Но каждый магический процесс предполагает ритуал, а каждый ритуал предполагает преображение человеческой личности, делающее ее восприимчивой к ритуалу, наделяющее ее силами, которыми она обычно не владеет.[34]

 

Здесь не следует задаваться вопросом, проводился ли этот ритуал возрождения изначально женской группой, отдельными жрицами или всем сообществом. Точно одно: повсюду женщинам приписывались определенные магические и предсказательные силы. Психологически это легко понять; тогда как особое достижение мужского мира лежит в развитии мужского сознания и рационального разума, женская психика в гораздо большей степени зависит от деятельности бессознательного, которое тесно связано с тем, что мы соответственно обозначаем как матриархальное сознание.[35]

 

Но именно это матриархальное сознание, которое по большей части покоится на participation mystique человека и его окружения,[36] и в которой человеческая психика и внечеловеческий мир все еще в большой степени не отделены, образует основание магико-мантической силы человеческой личности. Изначально матриархальное сознание с его близость к этой реальности и восприимчивостью к силам бессознательного сильнее в женщине и менее перекрыто абстрактными формами патриархального сознания.

 

Здесь мы не можем цитировать материал, подтверждающий, как широка роль, которую женщина исполняла как мана-фигура, как хранительница позитивной и негативной магии, как жрица и ведьма. Достаточно указать, что она изначально играла эту роль в Шумере, Ассирии, Вавилонии, Египте, Греции, Риме; среди кельтских и германских народов; в Африке, Азии, обеих Америках, Индонезии, Полинезии, Австралии; короче, во всем нецивилизованном и цивилизованном мире.[37] Скорее, нам следует попытаться объяснить психологические причины, приведшие женщину к этой роли мана-фигуры.

 

И снова Бахофен, говоря о природе женщины, первым продемонстрировал фундаментальное понимание, даже несмотря на некоторую односторонность его морализирующей оценки.

 

«Та вакхическая мания, которую изображает Еврипид, психические проявления которой представлены в великом множестве произведений искусства, укоренена в глубинах женской эмоциональной жизни, и неразрушимая связь между этими могущественнейшими силами, религиозным чувством и чувственным желанием, возвела ее до такого неистового исступления, такого головокружительного опьянения, которое неизбежно должно было рассматриваться как непосредственного откровение сияющих божеств.

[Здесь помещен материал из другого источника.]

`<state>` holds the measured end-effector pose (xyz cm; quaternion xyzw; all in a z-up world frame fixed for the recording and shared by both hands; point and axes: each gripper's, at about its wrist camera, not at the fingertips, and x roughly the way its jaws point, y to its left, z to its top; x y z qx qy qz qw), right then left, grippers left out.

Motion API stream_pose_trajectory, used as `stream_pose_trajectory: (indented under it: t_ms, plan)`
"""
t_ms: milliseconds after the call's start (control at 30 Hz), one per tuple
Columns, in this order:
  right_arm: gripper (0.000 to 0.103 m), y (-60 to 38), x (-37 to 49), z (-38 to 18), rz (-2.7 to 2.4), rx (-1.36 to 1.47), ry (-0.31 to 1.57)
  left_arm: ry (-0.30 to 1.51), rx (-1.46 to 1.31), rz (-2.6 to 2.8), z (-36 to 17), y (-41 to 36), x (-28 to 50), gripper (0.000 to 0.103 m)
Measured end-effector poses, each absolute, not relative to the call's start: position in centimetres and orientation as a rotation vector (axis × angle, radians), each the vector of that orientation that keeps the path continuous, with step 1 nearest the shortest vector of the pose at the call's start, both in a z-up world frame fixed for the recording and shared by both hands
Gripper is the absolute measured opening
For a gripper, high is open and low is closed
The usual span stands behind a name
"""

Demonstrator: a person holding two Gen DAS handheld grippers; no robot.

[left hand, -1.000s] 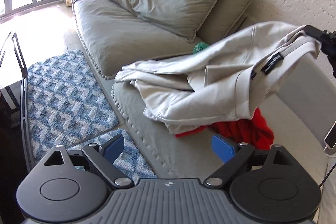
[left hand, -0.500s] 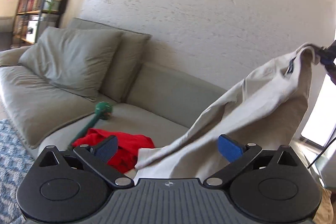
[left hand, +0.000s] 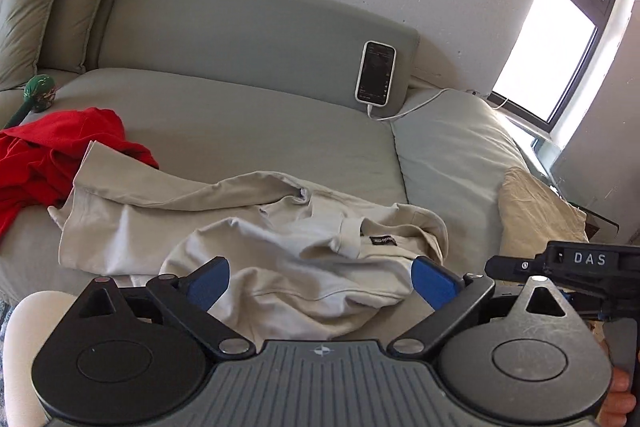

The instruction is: Fold clothes

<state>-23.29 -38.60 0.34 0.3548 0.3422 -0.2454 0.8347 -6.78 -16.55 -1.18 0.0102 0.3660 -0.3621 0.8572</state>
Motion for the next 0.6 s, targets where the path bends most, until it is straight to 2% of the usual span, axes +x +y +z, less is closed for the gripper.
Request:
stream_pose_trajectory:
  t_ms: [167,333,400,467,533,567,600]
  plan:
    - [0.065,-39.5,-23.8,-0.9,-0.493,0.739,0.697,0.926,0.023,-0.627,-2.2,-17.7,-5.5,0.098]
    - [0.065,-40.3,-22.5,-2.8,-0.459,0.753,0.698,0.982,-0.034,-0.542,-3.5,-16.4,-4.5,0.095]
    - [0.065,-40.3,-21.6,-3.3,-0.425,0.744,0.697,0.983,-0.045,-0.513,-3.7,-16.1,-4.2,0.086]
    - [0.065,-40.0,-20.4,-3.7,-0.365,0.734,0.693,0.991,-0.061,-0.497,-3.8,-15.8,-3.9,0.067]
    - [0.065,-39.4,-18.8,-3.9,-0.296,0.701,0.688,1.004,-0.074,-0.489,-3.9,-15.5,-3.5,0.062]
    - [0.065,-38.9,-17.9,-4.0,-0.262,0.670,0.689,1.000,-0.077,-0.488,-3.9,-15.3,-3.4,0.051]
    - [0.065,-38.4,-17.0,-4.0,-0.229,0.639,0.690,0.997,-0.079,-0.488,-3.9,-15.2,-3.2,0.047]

Сокрушенная в недрах ее существа, женщина носится по безмятежным горным высотам, повсюду ищет явленного бога, который тоже больше всего любит прогулки на вершинах гор…

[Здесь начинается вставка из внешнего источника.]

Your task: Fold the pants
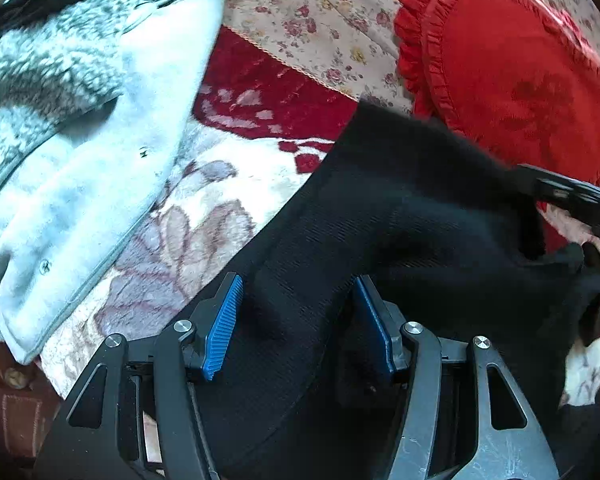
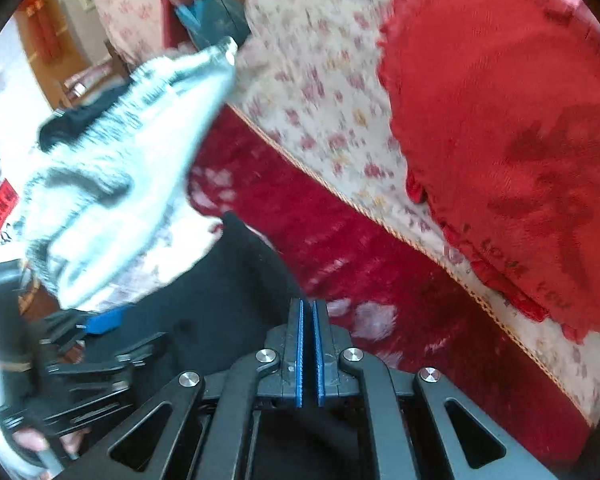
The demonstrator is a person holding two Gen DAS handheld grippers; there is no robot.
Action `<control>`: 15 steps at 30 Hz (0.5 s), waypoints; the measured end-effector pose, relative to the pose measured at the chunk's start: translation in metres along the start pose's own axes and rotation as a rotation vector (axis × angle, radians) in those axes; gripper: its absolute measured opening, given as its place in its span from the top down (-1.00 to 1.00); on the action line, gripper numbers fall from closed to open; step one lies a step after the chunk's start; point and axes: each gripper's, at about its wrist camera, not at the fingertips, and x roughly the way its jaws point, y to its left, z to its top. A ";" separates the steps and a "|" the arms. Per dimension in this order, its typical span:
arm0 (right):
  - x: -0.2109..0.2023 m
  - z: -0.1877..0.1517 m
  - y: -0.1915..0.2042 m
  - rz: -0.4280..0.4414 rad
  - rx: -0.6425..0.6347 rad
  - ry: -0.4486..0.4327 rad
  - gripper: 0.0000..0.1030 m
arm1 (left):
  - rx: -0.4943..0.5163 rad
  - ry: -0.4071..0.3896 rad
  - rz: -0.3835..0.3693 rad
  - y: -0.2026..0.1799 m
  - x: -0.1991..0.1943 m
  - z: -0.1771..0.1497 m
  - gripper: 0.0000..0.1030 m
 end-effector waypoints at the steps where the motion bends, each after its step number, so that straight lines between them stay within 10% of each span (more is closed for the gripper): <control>1: -0.010 0.000 0.006 0.006 -0.004 -0.019 0.92 | -0.016 0.000 -0.004 0.004 -0.003 -0.001 -0.11; 15: -0.038 -0.095 0.125 0.184 0.022 0.023 0.92 | -0.204 -0.065 0.011 0.096 -0.058 -0.018 -0.11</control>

Интенсивность оргиастической страсти, замешанной на религии и чувственности, показывает, как женщина, хоть и будучи слабее мужчины, временами способна достигать куда больших высот, чем он.

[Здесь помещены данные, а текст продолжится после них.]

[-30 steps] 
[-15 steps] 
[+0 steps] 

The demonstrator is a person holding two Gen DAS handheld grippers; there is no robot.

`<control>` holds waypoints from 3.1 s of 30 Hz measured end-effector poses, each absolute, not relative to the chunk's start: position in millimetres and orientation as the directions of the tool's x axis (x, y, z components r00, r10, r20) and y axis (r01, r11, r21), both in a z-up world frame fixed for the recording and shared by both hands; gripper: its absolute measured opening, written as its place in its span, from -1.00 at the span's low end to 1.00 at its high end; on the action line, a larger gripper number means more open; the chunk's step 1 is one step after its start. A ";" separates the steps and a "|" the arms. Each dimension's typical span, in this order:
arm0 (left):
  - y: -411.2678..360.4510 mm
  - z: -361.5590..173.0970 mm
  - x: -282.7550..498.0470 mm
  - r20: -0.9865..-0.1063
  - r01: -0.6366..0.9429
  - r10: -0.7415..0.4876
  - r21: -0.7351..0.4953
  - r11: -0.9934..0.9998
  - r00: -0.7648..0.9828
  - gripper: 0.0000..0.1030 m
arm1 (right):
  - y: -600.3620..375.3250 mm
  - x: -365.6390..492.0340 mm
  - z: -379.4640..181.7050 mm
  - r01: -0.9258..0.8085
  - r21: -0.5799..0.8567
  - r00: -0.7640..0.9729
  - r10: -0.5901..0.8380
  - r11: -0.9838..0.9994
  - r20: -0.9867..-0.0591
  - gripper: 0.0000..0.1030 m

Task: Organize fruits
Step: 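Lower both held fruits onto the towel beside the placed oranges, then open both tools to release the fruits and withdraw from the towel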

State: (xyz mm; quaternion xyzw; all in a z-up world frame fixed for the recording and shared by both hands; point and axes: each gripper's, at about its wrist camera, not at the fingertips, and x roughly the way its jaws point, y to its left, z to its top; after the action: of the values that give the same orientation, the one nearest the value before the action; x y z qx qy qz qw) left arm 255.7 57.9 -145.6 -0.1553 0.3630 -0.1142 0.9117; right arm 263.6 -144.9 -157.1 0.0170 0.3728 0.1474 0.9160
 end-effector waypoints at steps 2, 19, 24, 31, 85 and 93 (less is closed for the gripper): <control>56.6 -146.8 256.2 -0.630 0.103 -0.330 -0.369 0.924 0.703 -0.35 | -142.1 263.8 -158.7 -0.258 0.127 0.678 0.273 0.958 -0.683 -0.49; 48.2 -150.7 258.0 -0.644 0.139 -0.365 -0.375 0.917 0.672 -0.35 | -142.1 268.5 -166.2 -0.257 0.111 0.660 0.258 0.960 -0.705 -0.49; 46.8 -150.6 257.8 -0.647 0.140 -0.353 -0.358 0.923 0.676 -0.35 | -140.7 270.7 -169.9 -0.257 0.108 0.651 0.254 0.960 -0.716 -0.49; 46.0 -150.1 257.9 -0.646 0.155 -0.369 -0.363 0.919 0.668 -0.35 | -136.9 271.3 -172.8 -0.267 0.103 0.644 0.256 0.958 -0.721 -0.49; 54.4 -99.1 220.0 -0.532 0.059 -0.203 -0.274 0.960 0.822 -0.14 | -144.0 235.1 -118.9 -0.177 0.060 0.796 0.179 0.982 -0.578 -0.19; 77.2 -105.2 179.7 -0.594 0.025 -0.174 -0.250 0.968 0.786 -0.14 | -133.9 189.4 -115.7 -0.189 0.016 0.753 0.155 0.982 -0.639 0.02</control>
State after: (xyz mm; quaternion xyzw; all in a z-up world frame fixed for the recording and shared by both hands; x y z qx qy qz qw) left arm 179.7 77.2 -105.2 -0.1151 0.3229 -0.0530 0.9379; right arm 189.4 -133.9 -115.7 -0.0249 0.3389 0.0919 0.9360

Своей мистерий Дионис захватил женскую душу с ее склонностью ко всему сверхествественному, всему опровергающему естественный закон; своим ослепительным чувственным явлением он воздействует на воображение, которое для женщины является отправной точкой всех внутренних чувств, а также на ее эротическое чувство, без которого она ни на что не способна, но которому она под защитой религии дает выражение, выходящее за всякие границы».[38]

 

Мы неоднократно упоминали значение «трансперсонального мужского начала» отцовского уробороса,[39] глубинный слой того, что Юнг описал как аспект «анимуса»,[40] мужской духовный аспект Женского. Духовный аспект бессознательного противостоит женщине как незримо стимулирующий, плодотворный и вдохновляющий мужской дух,[41] будь он в форме тотема или демона, или же духа предка или бога.[42] В женщине каждая психическая ситуация, ведущая к оживлению бессознательного или к abaissment du niveau mental, приводит в движение бессознательные патриархальные структуры анимуса, а также стоящий за ними мир отцовского уробороса. Здесь безразлично, что мы имеем в виду: неотъемлемые дары и способности, развитые инициацией или естественным истощением (менструацией, родами, болезнью, голодом), или же изменения в обычной личности, вызванные возрастом, невзгодами или какими-то особыми мерами.

 

Мы знаем, что такие меры являются частью подготовки к магии или гаданию. Они могут включать изоляцию, голод, причинение боли, поглощение опьяняющих веществ, питье крови, отравление лавром, плющом, опиумом, табаком или бесчисленным множеством других растительных веществ, извлеченных из плодов, листьев, корней и семян. Манипуляции с этими веществами стали частью изначального женского знания со времен ее древнейшей власти, через ритуалы роста, до ведьмы и травницы эпохи матриархального упадка.

 

Все эти средства всего лишь приводят в движение естественные возможности женской психики, посредством которых женщина в роли шаманки, сивиллы, жрицы и провидицы с незапамятных времен влияла на человечество. И эта психологическая ситуация только усиливается тем обстоятельством, что мужчина проецирует живущую в нем фигуру анимы[43] на женщину, или же воспринимает аниму через нее. Эта фигура анимы, как мы все еще видим в психологии современного человека, во многом сформирована женщиной как юной жрицей, как Софией или как юной ведьмой. Чем более бессознателен мужчина, тем более смешана или сплавлена фигура анимы с мана-фигурой матери или старухи.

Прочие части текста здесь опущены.